EXERCISE PROMPT - Copy out again, unchanged, the listing below from the line that has "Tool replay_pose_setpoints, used" through the line that has "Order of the".

DATA EXTRACT -
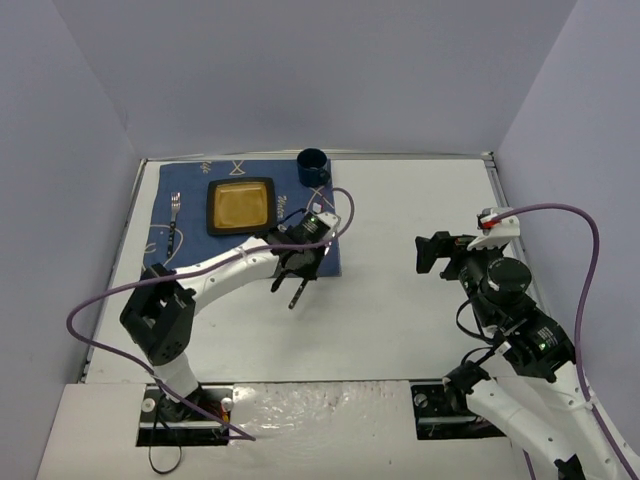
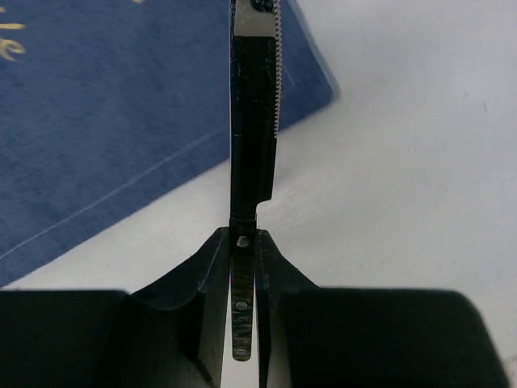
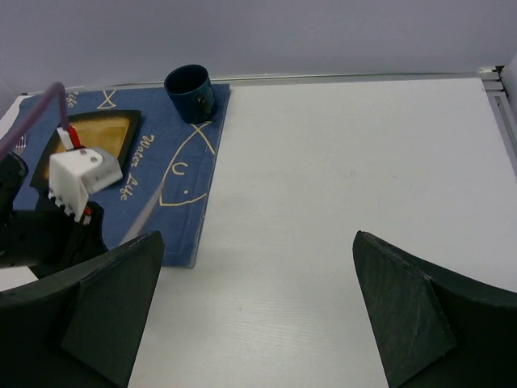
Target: Set the dinner table for one person
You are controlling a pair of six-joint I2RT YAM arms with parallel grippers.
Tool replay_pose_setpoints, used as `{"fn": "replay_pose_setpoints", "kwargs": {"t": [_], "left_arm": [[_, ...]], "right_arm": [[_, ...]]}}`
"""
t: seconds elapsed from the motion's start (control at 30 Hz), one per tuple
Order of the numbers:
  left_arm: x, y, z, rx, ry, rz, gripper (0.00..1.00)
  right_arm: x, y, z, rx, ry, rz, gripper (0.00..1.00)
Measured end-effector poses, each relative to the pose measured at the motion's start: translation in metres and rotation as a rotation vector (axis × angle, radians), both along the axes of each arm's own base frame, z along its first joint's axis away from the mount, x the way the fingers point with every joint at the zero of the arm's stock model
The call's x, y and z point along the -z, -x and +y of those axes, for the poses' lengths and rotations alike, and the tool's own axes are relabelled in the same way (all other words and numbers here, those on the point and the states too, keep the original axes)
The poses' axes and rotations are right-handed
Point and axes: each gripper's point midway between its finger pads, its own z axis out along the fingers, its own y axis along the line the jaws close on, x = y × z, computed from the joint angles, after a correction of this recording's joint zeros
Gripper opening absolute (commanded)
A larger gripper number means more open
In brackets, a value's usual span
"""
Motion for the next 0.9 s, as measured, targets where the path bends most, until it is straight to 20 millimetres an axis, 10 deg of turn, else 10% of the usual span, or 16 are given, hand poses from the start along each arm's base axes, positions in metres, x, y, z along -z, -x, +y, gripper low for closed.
{"fn": "replay_pose_setpoints", "kwargs": {"t": [0.5, 0.9], "left_arm": [[0.007, -0.14, 0.013, -0.52, 0.174, -0.057, 0.0], [0.028, -0.191, 0.009, -0.524, 0.142, -0.041, 0.0]], "right_arm": [[0.012, -0.011, 0.003, -0.012, 0.099, 0.038, 1.0], [0.013, -0.011, 0.003, -0.017, 0.123, 0.037, 1.0]]}}
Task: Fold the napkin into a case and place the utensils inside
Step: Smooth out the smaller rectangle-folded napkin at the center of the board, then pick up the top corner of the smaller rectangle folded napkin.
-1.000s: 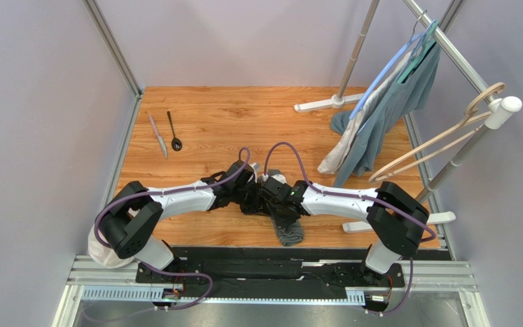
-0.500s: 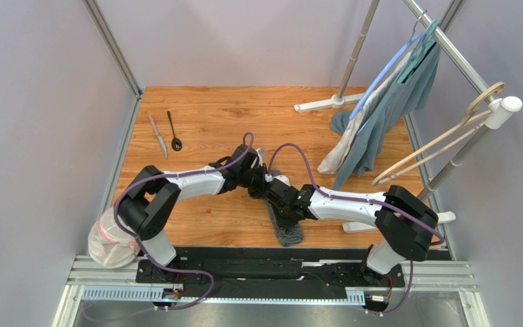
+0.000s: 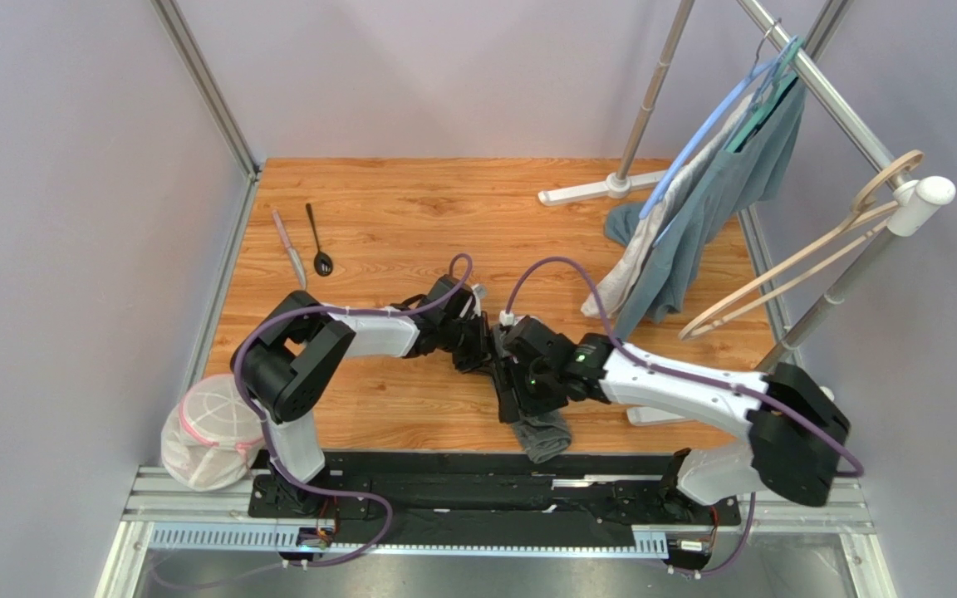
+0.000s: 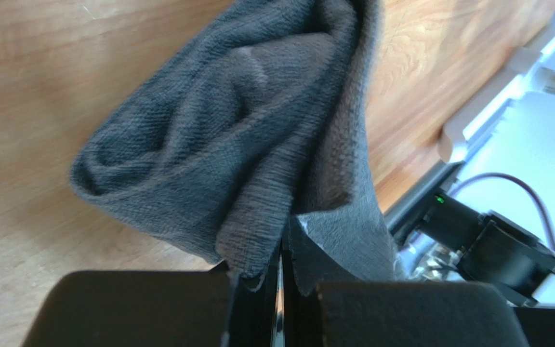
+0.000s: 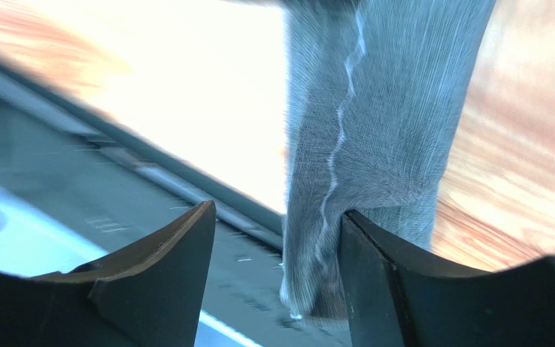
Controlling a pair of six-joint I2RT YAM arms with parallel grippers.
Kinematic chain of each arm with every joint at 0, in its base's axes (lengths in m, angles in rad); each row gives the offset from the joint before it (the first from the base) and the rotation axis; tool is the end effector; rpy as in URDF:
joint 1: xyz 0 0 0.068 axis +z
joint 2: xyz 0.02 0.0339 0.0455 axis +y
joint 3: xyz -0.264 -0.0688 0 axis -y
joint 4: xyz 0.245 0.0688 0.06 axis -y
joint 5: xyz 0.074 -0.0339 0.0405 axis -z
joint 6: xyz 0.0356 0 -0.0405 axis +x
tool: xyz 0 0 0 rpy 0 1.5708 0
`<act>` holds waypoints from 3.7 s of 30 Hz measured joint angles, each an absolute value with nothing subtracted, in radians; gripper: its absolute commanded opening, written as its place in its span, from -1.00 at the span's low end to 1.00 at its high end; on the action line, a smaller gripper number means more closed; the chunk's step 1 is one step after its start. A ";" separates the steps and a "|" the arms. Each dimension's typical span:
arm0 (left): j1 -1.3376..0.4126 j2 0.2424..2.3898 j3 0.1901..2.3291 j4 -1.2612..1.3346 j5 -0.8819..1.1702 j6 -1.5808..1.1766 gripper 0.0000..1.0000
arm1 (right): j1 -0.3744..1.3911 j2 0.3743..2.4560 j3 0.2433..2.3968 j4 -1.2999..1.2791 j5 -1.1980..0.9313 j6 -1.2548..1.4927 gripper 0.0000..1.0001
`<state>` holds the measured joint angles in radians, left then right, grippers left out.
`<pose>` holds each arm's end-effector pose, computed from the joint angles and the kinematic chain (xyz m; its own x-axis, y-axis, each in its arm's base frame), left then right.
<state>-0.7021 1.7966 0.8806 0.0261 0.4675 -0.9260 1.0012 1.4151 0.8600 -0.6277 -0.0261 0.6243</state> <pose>0.2511 -0.2334 0.1308 -0.9904 -0.0967 -0.0985 0.0026 0.7006 -0.7136 0.1396 0.2198 0.1947 -0.9002 -0.3222 -0.2928 -0.3956 0.8863 0.2407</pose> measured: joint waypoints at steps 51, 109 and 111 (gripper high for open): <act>-0.673 1.809 0.845 0.064 0.513 -0.916 -0.93 | 0.798 1.297 0.430 -0.162 -0.403 0.801 -0.90; -0.416 1.597 1.207 -0.408 0.381 -0.624 0.01 | 0.619 1.760 1.120 -0.295 -0.529 0.439 -0.89; -0.414 1.593 1.245 -0.447 0.344 -0.608 0.05 | 0.606 1.806 1.165 -0.304 -0.522 0.427 -0.88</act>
<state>-0.4137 1.5929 1.2446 -0.4473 0.3443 -0.6083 0.6056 1.8061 1.1648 -0.3042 -0.5220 0.4271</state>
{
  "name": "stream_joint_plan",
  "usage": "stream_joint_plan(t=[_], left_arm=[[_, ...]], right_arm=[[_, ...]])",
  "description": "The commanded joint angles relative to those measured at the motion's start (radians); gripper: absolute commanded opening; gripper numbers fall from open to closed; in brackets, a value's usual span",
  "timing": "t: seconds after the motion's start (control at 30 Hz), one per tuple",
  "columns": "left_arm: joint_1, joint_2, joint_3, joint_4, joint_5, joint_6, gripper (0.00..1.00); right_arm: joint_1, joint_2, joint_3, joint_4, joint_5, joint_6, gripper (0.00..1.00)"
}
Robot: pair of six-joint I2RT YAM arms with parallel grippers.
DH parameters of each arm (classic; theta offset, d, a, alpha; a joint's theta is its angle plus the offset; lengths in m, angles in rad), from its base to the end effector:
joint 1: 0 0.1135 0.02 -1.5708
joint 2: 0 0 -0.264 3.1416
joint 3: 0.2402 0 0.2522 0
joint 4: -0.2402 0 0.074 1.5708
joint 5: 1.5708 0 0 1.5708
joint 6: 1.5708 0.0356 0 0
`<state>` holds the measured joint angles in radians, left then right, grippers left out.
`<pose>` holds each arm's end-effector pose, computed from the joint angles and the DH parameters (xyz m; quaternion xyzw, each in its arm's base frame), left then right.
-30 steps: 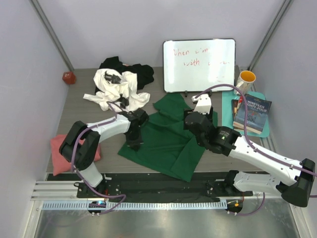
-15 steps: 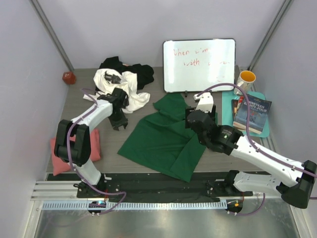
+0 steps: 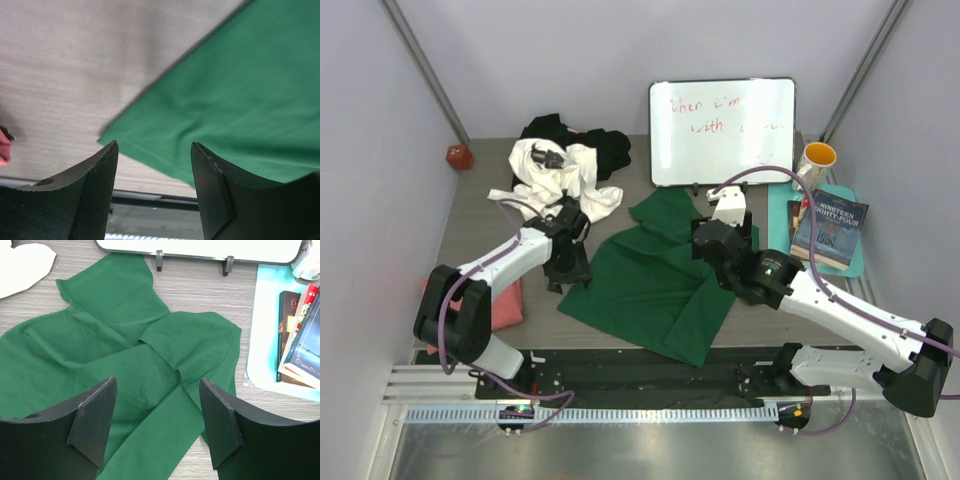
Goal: Fold and stack the t-shirts
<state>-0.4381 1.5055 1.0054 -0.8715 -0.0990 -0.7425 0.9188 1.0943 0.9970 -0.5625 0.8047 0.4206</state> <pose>0.2443 -0.1106 0.2049 -0.1555 0.9816 -0.0144 0.1099 0.1578 0.1645 0.3235 -0.0368 0.8433 -0.0244 0.5356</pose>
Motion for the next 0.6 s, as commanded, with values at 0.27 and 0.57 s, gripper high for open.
stream_joint_plan(t=[0.27, 0.57], left_arm=[[-0.063, 0.156, -0.102, 0.091, 0.032, -0.015, 0.59], [-0.080, 0.217, -0.117, 0.101, -0.019, -0.029, 0.00]], right_arm=[[-0.009, -0.051, 0.023, 0.007, -0.004, 0.023, 0.72], [-0.015, -0.060, 0.014, 0.006, -0.002, 0.021, 0.72]])
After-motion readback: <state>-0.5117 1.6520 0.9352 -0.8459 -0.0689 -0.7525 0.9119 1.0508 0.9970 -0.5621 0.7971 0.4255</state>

TASK SOLUTION -
Tool replay_pose_setpoints, used as `{"fn": "replay_pose_setpoints", "kwargs": {"t": [_], "left_arm": [[_, ...]], "right_arm": [[_, ...]]}}`
"""
t: seconds elapsed from the motion's start (control at 30 Hz), one per tuple
Order of the numbers:

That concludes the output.